Quand l’imagination, cette folle du logis, se met à courir la prétentaine, on ne sait pas où elle s’arrête .Elle enfante les visions les plus abracadabrantes, et, pour peu qu’on ait affaire à quelque névrosiarque, ces visions sont soutenues avec une sincérité qui fait croire à leur véracité. Samedi dernier, plusieurs personnes, profitant de ce que je pêchais dans la Belle-Rivière, m’ont consulté sur le moyen le plus propre de conjurer les apparitions. Elles m’ont demandé s’il ne convenait pas de se munir d’un rameau de buis bénit.-Oui, le buis bénit est bon; les oraisons mentales au grand Saint-Antoine sont bonnes aussi, cependant la formule des exorcismes prononcée avec autorité vaudrait mieux; si cette formule n’est pas connue, la voici: « I nunc, anima anceps, et sit tibi Deus misericors ! »

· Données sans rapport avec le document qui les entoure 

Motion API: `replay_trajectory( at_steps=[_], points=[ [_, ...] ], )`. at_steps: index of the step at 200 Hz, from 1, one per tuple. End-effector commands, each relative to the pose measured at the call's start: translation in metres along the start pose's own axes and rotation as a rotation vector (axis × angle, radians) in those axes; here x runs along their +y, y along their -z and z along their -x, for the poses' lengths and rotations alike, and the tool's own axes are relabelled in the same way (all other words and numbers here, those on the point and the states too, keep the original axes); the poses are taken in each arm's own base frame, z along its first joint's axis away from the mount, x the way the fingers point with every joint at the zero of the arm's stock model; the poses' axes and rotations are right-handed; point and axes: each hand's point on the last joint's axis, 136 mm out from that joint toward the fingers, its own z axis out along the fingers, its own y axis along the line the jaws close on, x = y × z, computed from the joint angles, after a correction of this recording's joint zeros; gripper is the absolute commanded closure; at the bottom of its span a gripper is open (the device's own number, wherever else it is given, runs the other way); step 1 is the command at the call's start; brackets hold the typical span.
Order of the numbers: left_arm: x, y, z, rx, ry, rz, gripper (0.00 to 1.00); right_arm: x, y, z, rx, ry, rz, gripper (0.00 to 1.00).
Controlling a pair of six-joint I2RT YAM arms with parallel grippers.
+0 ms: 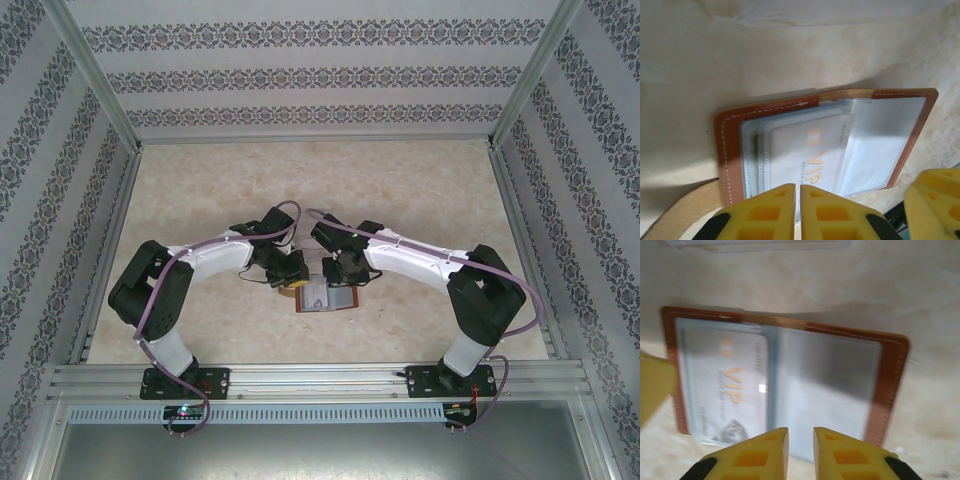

Avant tout, je conseillerai aux personnes dont l’esprit est frappé de bien se pénétrer de cette idée que « le surnaturel n’existe pas. » Une fois cette conviction bien ancrée, il faut vérifier la cause qui vous époumone si fort, marcher droit à l’apparition. et le plus souvent on reconnaîtra qu’on a été le jouet de ses sens abusés. Si cependant les choses extraordinaires que je viens de relater et que je continue à croire des fictions persistaient à se manifester, pour raffermir les courages ébranlés, je me propose de passer la nuit dans la grande

épave, située à mi-dune, où, bien enveloppé dans des couvertures, je me rendrai compte par moi-même de la réalité des apparitions. Lutins, feux follets, l’homme tout nu, ne me font pas peur. J’irai, accompagné du seul Emmanuel Prével. M. C. [Maurice Caperon].